I think it would depend on which MES you have.

It looks like have what they call an analog unit which looks to me like it uses a temp controller like one of those electric fry pan things. To me that wouldn't seem to be able to work worth a damn as the temp sensor is in the bottom of the smoker where the cord and control unit plugs in so it would naturally be all over the place depending on the weather and ambient temp.

You want a sensor probe located somewhere in the vicinity of the food you're cooking. For example in my charcoal fired offset, I have the sensor mounted just an inch or less below the grill the food sits on. 

Then again if whatever you happen to have works for you, there is no reason what so ever to fix what ain't broke.

Then again the typical PID algorytym is a lot more precice than a simple on/off type of control as it learns to lead predictively what the temperatre will be instead of simply reacting to what it is and allowing substancial overshoot.


----------



## Bearcarver

Dick Foster said:


> From what I can read the temp regulation of the Masterbuilt units is terrible. A PID controller like the one I am recommending can automatically learn how much the controller needs to lead the smoker and heater elements and so hold the temp regulation much tighter.  PID stands for Proportional, Integral and Derivative which are the elements of a sophisticated closed loop control system to control things like temperature and mechanical motion.
> 
> Tuning PID loops can sometimes be frustrating unless you know what you're doing but this particular PID controller one has an auto-learn routine that can be invoked. You'd have to let it make some dry runs so it can teach itself your smoker but it would learn to regulate the temperature very close, probably within a degree or less.
> 
> Using the SSR it will basically control the duty cycle of power applied to the heater element so it's not simply either on or off but held actually to a temp that maintains the temp inside to what you want it to be. If the temp drops the duty cycle of power on is increased to make the element hotter. As the target temp gets closer to the target temp, it starts dialing back the duty cycle therefore cooling down the heating element so it doesn't over shoot the mark. That's the Proportional bit, the duty cycle is proportional to how far off the mark the actual temperature is.
> 
> Digial doesn't always mean accurate although a lot of people seem to think it does. It just means that some part of the control is digital or has a digital readout or input of some kind.

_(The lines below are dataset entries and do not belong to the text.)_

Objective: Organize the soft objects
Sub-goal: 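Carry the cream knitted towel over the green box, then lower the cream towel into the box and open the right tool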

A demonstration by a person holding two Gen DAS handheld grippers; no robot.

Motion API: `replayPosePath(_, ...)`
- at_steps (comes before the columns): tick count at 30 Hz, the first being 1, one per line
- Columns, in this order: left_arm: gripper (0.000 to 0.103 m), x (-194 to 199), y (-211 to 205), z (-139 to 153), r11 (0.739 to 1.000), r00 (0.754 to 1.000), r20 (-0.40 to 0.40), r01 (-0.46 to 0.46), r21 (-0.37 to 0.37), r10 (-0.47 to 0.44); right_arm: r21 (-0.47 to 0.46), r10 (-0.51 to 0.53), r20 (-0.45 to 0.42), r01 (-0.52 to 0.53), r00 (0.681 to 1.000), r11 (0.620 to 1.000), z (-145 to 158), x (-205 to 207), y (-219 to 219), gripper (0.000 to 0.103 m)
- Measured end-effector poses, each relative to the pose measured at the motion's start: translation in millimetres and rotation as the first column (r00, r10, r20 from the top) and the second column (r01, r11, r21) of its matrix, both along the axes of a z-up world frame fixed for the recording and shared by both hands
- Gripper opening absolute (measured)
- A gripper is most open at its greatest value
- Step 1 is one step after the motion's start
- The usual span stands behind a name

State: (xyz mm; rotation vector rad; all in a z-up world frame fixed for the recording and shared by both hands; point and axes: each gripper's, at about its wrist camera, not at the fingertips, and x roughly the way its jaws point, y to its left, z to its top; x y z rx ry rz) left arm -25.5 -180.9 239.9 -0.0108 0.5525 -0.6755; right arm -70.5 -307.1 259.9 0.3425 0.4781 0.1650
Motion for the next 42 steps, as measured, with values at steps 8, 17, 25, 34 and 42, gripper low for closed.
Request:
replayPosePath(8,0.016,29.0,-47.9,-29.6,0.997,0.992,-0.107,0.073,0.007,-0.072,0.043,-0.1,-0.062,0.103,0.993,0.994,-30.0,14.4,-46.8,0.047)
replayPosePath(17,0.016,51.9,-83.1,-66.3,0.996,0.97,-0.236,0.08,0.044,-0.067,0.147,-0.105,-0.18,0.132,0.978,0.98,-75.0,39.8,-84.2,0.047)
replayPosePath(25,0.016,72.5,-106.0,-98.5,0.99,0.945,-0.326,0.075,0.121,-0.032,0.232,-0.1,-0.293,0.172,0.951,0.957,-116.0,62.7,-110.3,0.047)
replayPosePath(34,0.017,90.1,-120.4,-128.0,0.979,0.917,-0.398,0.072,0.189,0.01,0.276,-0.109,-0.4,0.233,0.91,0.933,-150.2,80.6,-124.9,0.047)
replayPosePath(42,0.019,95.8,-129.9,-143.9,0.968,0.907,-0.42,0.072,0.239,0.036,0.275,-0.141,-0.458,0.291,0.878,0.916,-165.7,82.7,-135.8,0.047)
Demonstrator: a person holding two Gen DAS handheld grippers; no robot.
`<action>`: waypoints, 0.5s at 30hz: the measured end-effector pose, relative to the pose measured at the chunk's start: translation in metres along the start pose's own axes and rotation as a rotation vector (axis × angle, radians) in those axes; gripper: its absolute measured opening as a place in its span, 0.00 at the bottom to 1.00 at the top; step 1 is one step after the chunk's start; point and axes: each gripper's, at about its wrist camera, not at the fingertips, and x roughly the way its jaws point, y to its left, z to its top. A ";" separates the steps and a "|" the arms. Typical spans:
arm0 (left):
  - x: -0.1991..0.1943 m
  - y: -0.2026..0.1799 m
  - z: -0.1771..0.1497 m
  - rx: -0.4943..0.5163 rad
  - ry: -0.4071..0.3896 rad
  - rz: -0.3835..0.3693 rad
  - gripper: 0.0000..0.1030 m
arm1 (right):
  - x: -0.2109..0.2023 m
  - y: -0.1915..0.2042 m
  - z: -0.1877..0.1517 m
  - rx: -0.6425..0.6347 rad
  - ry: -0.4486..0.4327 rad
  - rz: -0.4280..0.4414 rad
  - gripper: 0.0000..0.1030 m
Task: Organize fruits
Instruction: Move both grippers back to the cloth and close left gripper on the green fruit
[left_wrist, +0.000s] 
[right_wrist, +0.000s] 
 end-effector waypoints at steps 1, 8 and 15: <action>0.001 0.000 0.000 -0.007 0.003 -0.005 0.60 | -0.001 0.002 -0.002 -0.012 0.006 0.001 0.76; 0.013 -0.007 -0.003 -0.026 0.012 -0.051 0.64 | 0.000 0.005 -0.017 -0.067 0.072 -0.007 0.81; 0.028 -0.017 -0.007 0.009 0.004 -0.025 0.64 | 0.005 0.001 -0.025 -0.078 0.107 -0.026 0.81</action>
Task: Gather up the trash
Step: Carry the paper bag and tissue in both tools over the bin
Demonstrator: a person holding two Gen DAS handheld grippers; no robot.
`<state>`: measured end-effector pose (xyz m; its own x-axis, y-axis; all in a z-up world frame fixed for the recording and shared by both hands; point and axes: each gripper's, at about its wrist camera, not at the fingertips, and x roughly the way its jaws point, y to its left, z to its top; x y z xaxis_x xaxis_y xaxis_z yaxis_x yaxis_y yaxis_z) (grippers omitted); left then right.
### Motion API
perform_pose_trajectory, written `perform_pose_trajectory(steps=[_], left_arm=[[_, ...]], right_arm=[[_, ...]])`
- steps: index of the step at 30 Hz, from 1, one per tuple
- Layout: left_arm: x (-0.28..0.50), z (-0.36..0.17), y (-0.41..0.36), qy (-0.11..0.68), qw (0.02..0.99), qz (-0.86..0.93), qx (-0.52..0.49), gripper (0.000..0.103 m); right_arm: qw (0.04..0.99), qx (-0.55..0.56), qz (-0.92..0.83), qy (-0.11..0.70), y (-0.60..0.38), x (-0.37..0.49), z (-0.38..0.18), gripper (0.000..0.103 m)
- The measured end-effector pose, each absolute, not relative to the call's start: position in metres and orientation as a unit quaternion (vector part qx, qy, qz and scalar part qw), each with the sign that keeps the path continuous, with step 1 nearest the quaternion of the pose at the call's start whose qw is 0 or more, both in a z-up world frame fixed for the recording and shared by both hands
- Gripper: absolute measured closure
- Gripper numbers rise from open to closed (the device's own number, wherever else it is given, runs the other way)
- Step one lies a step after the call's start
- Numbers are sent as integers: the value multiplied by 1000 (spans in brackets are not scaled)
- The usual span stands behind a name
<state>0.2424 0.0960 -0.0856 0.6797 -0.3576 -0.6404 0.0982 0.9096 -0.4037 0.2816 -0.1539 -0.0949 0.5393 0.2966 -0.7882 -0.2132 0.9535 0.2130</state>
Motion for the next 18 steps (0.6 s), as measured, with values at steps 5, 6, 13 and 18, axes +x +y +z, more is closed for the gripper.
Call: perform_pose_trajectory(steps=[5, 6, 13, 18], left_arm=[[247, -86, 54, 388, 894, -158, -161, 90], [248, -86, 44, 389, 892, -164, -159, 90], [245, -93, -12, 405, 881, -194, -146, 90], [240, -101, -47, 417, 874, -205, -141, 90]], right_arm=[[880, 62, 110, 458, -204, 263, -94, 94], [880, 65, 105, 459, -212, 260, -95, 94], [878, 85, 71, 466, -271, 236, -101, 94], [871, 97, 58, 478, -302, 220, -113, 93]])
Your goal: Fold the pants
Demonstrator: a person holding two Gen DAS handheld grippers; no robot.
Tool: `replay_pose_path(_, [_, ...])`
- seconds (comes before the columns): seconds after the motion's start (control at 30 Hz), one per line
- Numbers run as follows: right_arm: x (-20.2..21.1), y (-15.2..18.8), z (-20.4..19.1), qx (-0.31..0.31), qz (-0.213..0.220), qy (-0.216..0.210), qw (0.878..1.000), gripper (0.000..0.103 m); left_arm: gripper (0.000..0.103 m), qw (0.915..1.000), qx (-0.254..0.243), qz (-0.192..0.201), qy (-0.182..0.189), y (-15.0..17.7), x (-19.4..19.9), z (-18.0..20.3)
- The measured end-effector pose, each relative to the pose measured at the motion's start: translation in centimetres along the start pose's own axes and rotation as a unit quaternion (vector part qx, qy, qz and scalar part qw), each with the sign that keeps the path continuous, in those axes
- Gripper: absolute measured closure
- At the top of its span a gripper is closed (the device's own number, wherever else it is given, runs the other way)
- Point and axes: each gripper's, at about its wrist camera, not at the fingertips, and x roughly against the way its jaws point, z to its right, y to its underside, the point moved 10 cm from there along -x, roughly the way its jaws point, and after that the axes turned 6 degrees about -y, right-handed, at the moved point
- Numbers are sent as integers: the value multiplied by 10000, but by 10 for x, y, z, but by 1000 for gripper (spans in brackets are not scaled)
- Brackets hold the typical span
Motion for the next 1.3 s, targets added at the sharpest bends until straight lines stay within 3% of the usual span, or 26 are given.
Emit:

MES has a few problems (slight), but the digital controller is not one of them. As far as accuracy goes, it depends on where you put the sensor. Will a PID "automatically learn [color= rgb(24, 24, 24)]how much the controller needs to lead the smoker and heater elements"? Will it learn that in the morning---then adjust wrong in the afternoon? Sometimes it's 35˚ when I start smoking, and 78˚ when I'm done. The MES is often way off from a separate probe, but only because of "WHERE" the sensors are. It doesn't need a PID---It needs a baffle like many of us already use, to keep the heat from going up the right side. If I had a smoker without digitally controlled heat, I would want to get a PID, but my MES knows what it's doing.[/color]

Bearcarver


----------



## flyweed

guys..the reason I want to add a temp controller to my MES 30 is because it fluctuates in temp far too much for my liking.  It swings a good 20-30 degrees over the course of a smoke. I will add a PID controller to hopefully hold that swing to a few degrees..or even better.

I got my Masterbuilt Electric smoker from Cabela's.....it does have the digital temp unit on top of the smoker.

Here is a photo


----------



## eman

I don't think that the PID will help you much over the digital controller.

 I have used the 40" for allmost 2 years and yes it does fluctuate around the controller on the unit but i really don't see where spending another 80 bucks for a new controller will make enough difference to make it worth what you spend.

  I have no problems w/ my smokes as the unit is.

 let me add the reason i say this is that fluctuations of 20- 30 degrees either way won't ammount to a hill of beans during a smoke. I'm not trying to cook a souflee on my mes.

 In meat cooking there is alot of room for fluctuation . we may say cook at a certain temp. but it's just a guide.

 if you want to spend another $80 for a pid and the time to install it ,Buy all means go right ahead. But will it make your smokes come out any better than anyone elses ? I doubt it.


----------



## deltadude

You will find most MES mods that have been done by SMF members in this thread

MES HOT MODS and Creations

There is at least one with a PID controller...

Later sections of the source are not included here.